** TASK DIRECTIONS **
Please quote exactly the opening lines of the data, from the first line to the one where "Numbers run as" appears.

** DATASET RECORDS **

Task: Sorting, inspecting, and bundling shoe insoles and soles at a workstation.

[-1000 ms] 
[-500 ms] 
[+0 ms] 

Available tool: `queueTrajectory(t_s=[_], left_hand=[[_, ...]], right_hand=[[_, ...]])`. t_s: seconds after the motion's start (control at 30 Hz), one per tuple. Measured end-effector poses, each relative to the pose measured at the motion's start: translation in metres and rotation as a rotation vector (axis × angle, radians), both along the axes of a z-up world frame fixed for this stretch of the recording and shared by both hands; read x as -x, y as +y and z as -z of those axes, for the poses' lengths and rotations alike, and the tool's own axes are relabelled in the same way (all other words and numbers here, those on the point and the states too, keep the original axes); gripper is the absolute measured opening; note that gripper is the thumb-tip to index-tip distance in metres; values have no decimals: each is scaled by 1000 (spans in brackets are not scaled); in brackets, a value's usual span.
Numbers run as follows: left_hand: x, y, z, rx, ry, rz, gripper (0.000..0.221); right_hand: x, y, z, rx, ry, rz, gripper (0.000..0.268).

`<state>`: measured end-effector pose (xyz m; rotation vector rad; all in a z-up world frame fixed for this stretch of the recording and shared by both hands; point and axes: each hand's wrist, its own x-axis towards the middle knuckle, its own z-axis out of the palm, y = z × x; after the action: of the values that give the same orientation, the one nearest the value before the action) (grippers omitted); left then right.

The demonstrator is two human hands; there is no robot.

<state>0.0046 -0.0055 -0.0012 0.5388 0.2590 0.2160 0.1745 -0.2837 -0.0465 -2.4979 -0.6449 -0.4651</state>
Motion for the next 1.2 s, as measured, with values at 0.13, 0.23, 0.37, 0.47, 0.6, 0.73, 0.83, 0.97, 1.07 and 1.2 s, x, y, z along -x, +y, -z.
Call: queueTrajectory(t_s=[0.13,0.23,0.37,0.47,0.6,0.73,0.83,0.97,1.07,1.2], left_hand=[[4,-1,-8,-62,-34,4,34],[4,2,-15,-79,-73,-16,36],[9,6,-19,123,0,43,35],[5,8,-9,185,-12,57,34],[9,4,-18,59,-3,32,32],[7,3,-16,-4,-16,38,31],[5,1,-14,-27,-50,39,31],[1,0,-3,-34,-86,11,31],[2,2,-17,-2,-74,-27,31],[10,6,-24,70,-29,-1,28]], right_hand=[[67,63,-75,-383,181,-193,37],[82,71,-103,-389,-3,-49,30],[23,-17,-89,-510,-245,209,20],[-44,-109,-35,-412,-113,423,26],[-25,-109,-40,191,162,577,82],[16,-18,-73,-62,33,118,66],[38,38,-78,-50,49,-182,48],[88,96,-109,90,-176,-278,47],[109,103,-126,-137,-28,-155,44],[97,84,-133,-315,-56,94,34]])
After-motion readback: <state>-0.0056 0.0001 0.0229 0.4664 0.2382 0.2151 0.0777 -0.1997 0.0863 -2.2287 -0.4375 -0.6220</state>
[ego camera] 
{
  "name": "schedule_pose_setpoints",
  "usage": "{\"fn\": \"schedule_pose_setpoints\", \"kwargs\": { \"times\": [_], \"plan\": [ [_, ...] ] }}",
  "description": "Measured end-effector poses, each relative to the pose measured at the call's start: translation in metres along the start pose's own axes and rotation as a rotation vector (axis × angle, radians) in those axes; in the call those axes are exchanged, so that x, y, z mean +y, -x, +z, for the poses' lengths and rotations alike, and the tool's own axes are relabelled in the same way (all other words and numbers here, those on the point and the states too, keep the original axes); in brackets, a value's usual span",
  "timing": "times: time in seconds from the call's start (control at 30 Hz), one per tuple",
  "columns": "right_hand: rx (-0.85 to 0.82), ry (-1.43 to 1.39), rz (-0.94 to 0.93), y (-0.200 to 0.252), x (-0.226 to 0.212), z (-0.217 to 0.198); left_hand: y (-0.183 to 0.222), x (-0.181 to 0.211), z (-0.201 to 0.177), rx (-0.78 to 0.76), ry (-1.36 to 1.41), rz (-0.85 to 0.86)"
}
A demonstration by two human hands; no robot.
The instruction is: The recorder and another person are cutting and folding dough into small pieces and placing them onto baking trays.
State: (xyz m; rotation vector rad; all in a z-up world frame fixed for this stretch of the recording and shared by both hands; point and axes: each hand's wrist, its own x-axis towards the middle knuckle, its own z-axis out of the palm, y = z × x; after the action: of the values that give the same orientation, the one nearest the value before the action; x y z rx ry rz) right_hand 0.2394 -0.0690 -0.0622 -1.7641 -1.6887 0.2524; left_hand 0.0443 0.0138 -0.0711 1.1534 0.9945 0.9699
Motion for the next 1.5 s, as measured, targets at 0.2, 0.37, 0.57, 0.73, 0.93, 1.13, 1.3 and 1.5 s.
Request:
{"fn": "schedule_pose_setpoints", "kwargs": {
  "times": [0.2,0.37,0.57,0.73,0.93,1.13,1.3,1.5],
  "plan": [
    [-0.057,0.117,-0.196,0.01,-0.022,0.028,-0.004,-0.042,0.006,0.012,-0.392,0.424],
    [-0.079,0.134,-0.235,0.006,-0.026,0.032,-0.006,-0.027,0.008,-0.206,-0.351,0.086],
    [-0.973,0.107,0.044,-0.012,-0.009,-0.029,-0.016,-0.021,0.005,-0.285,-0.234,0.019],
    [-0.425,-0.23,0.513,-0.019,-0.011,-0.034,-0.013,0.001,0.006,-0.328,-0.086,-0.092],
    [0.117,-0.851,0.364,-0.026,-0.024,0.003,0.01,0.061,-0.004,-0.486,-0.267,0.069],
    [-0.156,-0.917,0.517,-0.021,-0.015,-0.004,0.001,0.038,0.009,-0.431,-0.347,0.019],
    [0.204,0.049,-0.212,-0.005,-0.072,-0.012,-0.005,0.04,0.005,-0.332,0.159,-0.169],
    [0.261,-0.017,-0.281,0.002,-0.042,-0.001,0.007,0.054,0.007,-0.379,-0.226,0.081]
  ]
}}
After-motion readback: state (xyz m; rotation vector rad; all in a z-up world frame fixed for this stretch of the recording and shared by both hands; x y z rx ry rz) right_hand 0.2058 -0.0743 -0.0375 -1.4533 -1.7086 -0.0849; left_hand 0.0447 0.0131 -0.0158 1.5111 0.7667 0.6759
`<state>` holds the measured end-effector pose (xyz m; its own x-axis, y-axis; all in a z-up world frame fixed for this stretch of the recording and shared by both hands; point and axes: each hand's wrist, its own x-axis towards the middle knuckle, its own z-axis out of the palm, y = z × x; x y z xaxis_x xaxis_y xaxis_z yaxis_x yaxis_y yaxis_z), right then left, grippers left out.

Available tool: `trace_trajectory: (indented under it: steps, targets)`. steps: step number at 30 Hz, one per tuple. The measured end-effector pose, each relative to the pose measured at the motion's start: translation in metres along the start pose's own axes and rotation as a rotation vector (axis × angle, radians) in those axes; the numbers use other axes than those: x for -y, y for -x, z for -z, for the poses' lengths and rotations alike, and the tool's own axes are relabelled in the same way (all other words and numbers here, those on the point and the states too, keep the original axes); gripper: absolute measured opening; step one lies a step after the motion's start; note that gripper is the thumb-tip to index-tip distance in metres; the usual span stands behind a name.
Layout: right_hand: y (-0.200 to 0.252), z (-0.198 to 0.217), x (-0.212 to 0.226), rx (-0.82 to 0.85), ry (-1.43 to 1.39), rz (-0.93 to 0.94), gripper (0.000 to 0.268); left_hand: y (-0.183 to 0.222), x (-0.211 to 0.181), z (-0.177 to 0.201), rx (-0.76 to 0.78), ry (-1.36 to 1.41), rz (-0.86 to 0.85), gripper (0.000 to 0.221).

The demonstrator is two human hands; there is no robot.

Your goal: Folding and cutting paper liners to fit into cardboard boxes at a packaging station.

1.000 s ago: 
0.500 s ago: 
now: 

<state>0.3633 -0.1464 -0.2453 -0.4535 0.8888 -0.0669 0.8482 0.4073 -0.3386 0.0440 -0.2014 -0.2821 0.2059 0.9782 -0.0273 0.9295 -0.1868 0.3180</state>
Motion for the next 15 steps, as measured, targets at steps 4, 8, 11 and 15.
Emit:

** ANSWER SECTION **
Task: Sorting, inspecting, and bundling shoe insoles and soles at a workstation.

[-1000 ms] 
[-500 ms] 
[+0 ms] 

Available tool: `queueTrajectory(t_s=[_], left_hand=[[_, ...]], right_hand=[[_, ...]])`. t_s: seconds after the motion's start (control at 30 Hz), one per tuple. Measured end-effector poses, each relative to the pose measured at the motion's start: translation in metres and rotation as a rotation vector (axis × angle, radians), both along the axes of a z-up world frame fixed for this stretch of the recording and shared by both hands; read x as -x, y as +y and z as -z of those axes, for the poses' lengths and rotations alike, and the tool's own axes are relabelled in the same way (all other words and numbers here, those on the point and the states too, keep the original axes); gripper is the absolute measured opening; note that gripper is the thumb-tip to index-tip distance in metres; values have no decimals: each is scaled by 1000 (spans in brackets are not scaled); in brackets, a value's usual span.
Numbers run as follows: left_hand: x, y, z, rx, ry, rz, gripper (0.000..0.221); right_hand: x, y, z, rx, ry, rz, gripper (0.000..0.268).

The response is complete as it stands.